#### PROBLEM TO WORK ON
Beginning at the top of the data below, write out every line exactly until you reach the line with "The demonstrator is", and include that line.

#### RECORDED INFORMATION
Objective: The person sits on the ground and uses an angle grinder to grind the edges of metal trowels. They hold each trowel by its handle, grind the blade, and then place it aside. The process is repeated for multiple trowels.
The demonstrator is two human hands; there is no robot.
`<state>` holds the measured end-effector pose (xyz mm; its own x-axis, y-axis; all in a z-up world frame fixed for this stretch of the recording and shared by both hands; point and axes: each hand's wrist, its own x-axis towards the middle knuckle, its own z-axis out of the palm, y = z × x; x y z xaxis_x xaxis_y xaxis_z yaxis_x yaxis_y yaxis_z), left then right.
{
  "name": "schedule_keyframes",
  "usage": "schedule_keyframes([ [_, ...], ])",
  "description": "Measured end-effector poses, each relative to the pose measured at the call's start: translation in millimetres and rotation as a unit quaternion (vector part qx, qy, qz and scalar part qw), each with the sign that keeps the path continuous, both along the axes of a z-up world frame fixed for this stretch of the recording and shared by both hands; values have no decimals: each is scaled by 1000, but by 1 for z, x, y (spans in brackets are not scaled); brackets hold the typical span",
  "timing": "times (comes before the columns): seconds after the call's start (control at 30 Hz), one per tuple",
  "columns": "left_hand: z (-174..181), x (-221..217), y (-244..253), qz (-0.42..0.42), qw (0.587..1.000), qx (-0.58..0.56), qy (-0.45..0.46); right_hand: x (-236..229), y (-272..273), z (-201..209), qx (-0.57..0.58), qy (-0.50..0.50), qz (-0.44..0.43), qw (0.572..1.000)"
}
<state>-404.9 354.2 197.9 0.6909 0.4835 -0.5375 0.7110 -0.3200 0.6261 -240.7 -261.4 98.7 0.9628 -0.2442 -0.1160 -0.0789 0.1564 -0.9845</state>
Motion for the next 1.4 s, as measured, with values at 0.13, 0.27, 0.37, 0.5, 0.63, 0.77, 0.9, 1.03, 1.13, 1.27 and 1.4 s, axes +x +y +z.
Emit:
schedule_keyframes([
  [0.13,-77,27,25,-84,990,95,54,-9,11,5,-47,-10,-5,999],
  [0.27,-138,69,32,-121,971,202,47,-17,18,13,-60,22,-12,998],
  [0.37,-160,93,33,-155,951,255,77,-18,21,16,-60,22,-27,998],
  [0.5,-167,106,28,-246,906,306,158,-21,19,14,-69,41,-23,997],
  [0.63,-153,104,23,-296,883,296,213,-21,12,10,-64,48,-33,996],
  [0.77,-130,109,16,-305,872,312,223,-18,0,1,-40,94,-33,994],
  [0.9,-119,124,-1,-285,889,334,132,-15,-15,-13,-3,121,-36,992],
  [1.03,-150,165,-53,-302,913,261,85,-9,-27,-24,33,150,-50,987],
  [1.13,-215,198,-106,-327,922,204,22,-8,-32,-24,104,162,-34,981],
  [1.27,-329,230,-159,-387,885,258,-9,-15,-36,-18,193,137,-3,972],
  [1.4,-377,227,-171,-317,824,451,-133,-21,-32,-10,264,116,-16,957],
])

#### RESPONSE FOR THIS EXERCISE
Objective: The person sits on the ground and uses an angle grinder to grind the edges of metal trowels. They hold each trowel by its handle, grind the blade, and then place it aside. The process is repeated for multiple trowels.
The demonstrator is two human hands; there is no robot.

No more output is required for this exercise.